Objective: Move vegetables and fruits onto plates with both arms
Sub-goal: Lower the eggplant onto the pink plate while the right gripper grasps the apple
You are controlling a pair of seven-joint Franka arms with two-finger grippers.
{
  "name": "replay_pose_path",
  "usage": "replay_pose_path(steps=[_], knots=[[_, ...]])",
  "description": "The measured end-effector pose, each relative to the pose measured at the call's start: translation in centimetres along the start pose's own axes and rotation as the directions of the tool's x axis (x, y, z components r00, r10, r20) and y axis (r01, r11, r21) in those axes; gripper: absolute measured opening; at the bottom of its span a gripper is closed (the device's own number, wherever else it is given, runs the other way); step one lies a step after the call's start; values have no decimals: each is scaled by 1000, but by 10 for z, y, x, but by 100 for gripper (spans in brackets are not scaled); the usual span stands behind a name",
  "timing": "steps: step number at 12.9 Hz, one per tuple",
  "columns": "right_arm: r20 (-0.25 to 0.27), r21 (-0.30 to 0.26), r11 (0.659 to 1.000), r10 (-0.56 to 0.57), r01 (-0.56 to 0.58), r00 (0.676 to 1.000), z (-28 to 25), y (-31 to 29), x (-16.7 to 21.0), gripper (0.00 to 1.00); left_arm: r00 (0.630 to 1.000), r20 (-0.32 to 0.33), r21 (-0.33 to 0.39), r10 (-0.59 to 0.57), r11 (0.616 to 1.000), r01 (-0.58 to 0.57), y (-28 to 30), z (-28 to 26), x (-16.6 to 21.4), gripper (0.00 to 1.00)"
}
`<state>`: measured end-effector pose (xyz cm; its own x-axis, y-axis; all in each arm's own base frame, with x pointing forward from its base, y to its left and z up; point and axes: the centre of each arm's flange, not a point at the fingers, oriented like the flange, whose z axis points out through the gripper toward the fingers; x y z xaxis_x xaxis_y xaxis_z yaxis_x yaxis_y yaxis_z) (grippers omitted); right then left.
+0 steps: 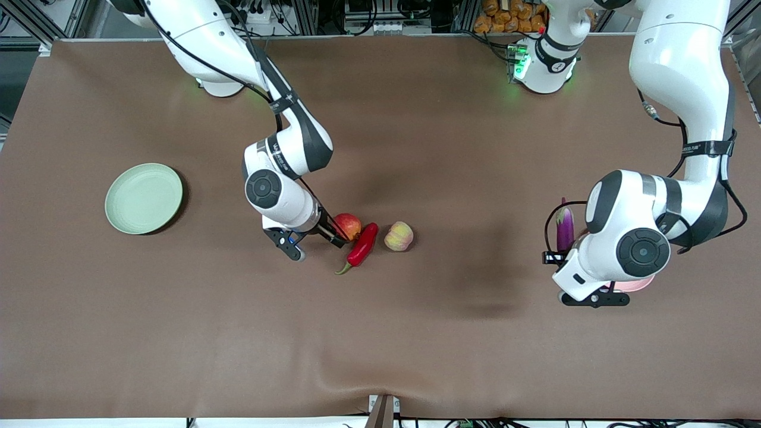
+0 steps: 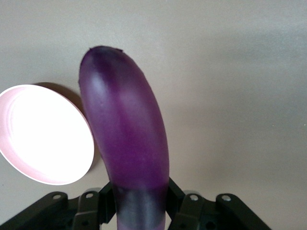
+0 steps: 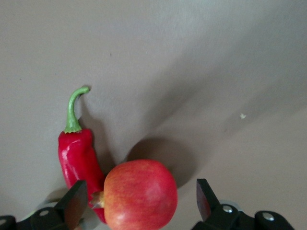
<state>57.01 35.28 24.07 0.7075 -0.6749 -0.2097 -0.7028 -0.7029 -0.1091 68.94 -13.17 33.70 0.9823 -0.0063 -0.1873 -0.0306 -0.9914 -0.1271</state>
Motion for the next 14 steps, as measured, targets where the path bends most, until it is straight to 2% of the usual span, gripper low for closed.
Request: replay_pose_path(steps=[3,8,9,10,11,14], knots=[[12,10,1000,2,-2,1000,7,-1,-13,100,999,0,-7,35,999,-35,-30,3,5,35],[14,-7,1000,3,-3,1000,24,2,-16,100,993,-42,-22,107,994,-108,-73,6,16,35],[14,-8,1000,4,-3,1000,25,2,-16,91,990,-55,-25,133,991,-134,-85,12,20,35],[12,-3,1000,4,-4,1000,25,1,-17,78,986,-60,-29,158,987,-159,-98,22,25,35],[12,1,1000,4,-4,1000,23,0,-17,72,982,-60,-34,177,983,-179,-111,33,28,35],[5,16,1000,7,-7,1000,25,-3,-27,75,973,-46,-47,225,973,-228,-146,55,32,35]])
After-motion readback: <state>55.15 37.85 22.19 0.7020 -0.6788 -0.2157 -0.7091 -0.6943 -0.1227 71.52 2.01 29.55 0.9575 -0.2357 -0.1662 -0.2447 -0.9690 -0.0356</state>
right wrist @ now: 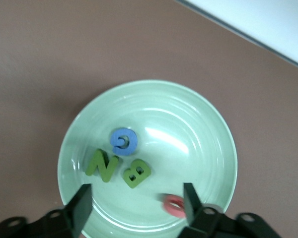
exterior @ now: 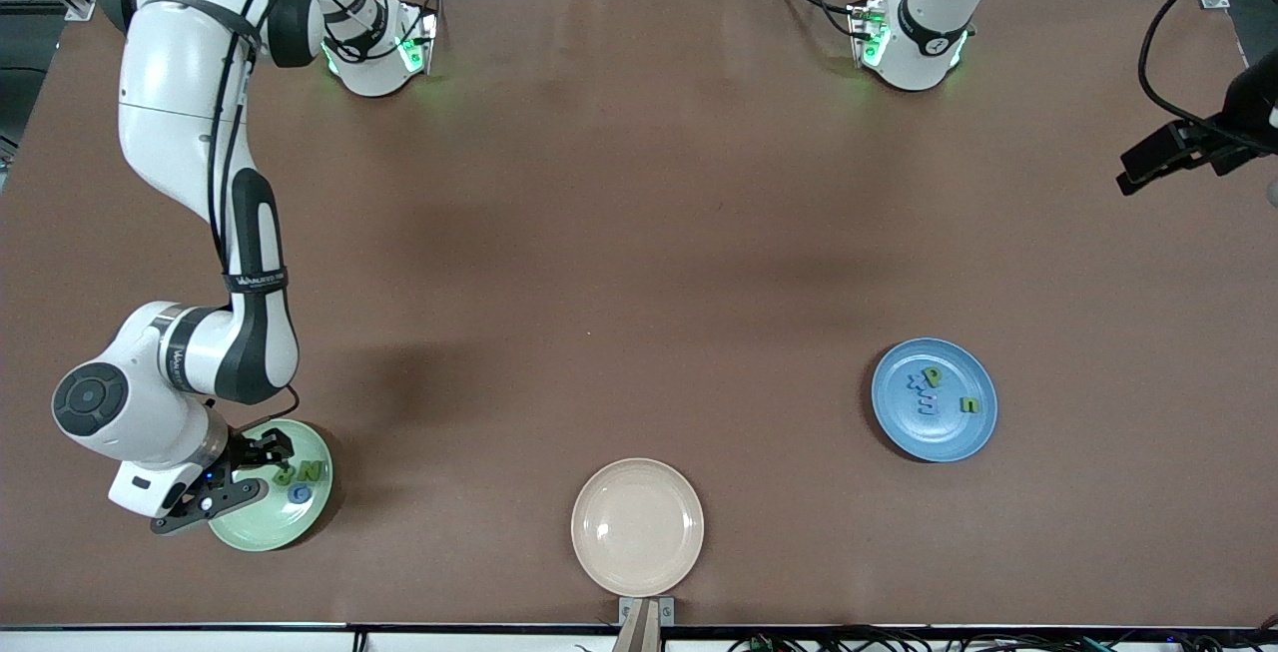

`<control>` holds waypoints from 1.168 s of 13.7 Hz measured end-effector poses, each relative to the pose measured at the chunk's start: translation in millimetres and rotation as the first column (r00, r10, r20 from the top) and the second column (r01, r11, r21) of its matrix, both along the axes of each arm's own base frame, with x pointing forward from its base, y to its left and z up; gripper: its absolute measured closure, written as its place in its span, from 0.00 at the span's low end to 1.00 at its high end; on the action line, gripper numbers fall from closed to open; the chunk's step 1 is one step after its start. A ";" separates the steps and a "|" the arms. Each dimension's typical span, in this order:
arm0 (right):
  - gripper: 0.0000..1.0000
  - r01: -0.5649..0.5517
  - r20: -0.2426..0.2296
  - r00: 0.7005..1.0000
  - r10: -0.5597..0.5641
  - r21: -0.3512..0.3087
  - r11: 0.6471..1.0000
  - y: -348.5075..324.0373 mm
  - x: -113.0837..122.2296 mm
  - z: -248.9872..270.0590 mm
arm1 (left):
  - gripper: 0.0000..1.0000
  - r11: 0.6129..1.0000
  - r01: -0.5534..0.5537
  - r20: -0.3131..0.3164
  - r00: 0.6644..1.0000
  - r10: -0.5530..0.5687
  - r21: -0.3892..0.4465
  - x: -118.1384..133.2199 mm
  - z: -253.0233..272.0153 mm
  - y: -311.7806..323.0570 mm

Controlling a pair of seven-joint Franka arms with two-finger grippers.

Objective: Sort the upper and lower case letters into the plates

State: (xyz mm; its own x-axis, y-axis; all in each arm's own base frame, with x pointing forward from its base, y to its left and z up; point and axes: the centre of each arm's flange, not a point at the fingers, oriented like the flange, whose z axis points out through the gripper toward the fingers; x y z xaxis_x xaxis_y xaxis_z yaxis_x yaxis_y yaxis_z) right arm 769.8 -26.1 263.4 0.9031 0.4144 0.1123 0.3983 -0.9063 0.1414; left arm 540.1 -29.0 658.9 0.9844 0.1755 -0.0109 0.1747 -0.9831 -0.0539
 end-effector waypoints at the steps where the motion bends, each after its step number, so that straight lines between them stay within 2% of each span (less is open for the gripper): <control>1: 0.01 0.013 0.017 1.000 -0.013 0.006 1.000 -0.5 1.4 12.5 | 0.00 1.000 0.007 0.004 1.000 -0.007 0.001 -4.0 2.9 -4.1; 3: 0.00 0.099 0.029 0.995 -0.100 0.040 0.994 -3.4 0.1 54.9 | 0.00 1.000 0.012 0.009 1.000 -0.012 0.002 -8.8 6.1 -5.5; 8: 0.00 0.256 -0.014 0.966 -0.257 0.150 0.955 -4.7 -33.1 193.3 | 0.00 1.000 0.011 0.015 1.000 -0.011 0.002 -6.2 3.1 -3.1; 10: 0.00 0.307 -0.031 0.951 -0.306 0.148 0.940 -8.7 -50.1 233.0 | 0.00 1.000 0.011 0.019 1.000 -0.011 0.001 -5.1 2.7 -2.0; 12: 0.00 0.355 -0.021 0.934 -0.356 0.144 0.924 -4.6 -63.7 266.8 | 0.00 0.999 0.042 0.020 0.999 -0.042 0.001 -4.8 2.9 -1.4; 14: 0.00 0.456 -0.078 0.890 -0.449 0.153 0.877 0.6 -83.4 292.3 | 0.00 0.995 0.095 0.019 0.995 -0.095 0.001 -4.3 3.3 2.8; 16: 0.00 0.470 -0.083 0.883 -0.463 0.144 0.871 2.8 -98.2 316.1 | 0.00 0.995 0.098 0.018 0.995 -0.098 0.001 -4.0 2.9 5.6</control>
State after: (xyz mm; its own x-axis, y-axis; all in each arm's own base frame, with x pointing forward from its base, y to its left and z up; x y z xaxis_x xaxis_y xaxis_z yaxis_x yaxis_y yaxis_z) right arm 671.6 -23.3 579.4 0.9926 -0.0754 0.0953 -0.0734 -0.9970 -0.0238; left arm 536.1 -23.4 661.9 0.9969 0.0781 0.0070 0.0784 -0.9956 -0.0515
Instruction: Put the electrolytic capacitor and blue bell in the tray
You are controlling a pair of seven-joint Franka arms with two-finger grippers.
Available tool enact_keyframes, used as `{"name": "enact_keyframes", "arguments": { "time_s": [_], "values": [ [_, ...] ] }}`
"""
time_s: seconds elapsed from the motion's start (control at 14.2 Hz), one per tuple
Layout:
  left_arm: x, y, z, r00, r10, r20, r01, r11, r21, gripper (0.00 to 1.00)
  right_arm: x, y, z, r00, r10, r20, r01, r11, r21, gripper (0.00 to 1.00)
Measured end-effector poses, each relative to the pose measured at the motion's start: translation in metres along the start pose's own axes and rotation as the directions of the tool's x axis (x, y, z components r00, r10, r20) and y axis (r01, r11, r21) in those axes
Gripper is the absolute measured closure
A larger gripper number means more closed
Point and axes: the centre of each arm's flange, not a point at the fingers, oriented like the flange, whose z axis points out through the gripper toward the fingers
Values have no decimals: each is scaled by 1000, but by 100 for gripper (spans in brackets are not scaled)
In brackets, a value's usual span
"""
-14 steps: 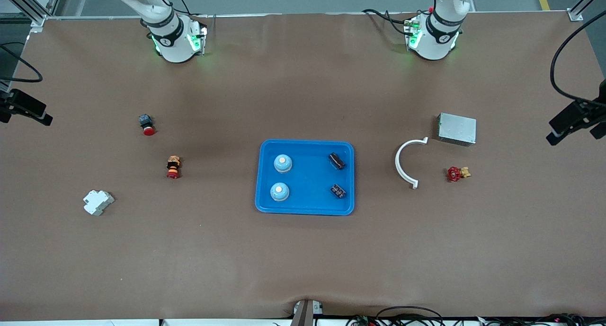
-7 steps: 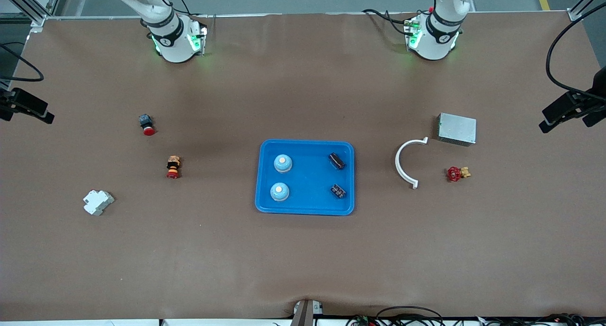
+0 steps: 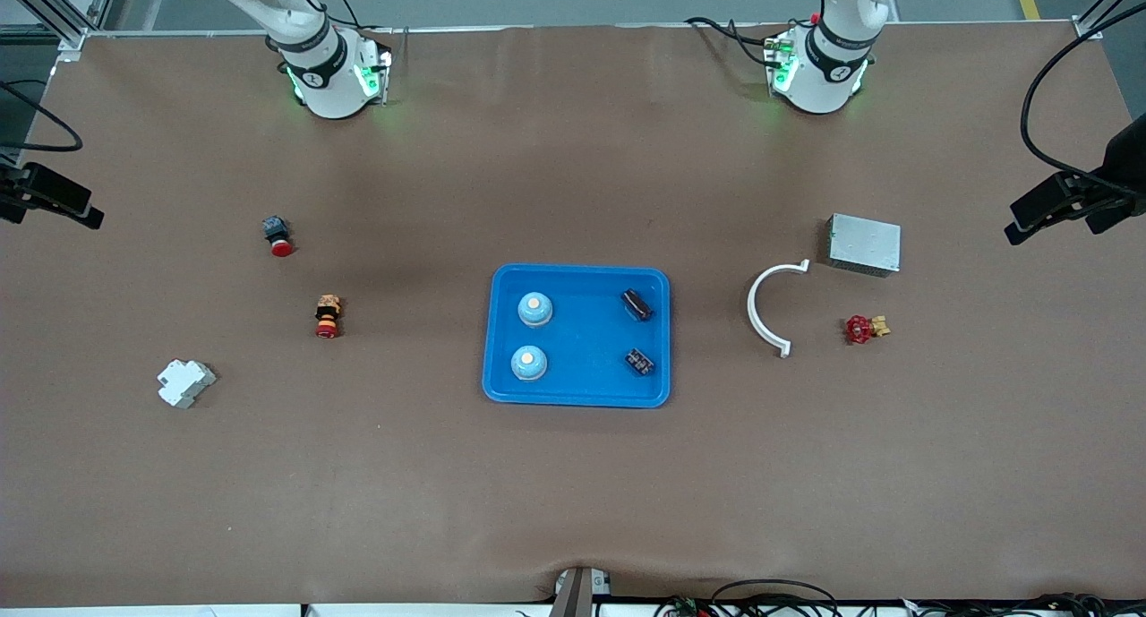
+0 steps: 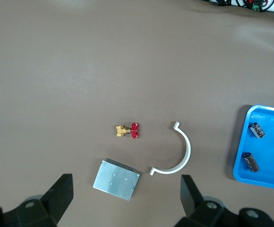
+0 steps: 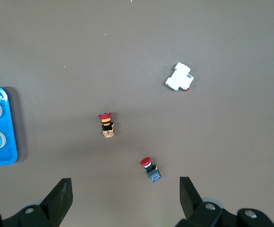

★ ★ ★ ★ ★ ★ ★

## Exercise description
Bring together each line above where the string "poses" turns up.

## Exercise output
`<control>` holds waypoints from 1.168 s of 13.7 Hz measured end-effector poses, each relative to the pose measured at the chunk's start: translation in millimetres and rotation as the first column (r00, r10, r20 from the top) and the second column (r01, r11, r21) of its matrix, both along the axes of each arm's own base frame, with x pointing forward from its base, y to its left and z up; gripper: its absolute measured closure, written as its place in its span, from 0.00 at the span's low end to 1.00 at its high end; on the action line, gripper numbers fall from closed to open; the chunk's step 1 is one step after its start. A ";" separates the steps and a "|" the arms. Each dimension's typical span, in this order:
Measured end-effector poses, each relative to the pose measured at the motion's start: translation in metres along the start pose's own axes and rotation as the directions of the tool's x axis (x, y, z components r00, r10, r20) and y axis (r01, r11, r21) in those axes

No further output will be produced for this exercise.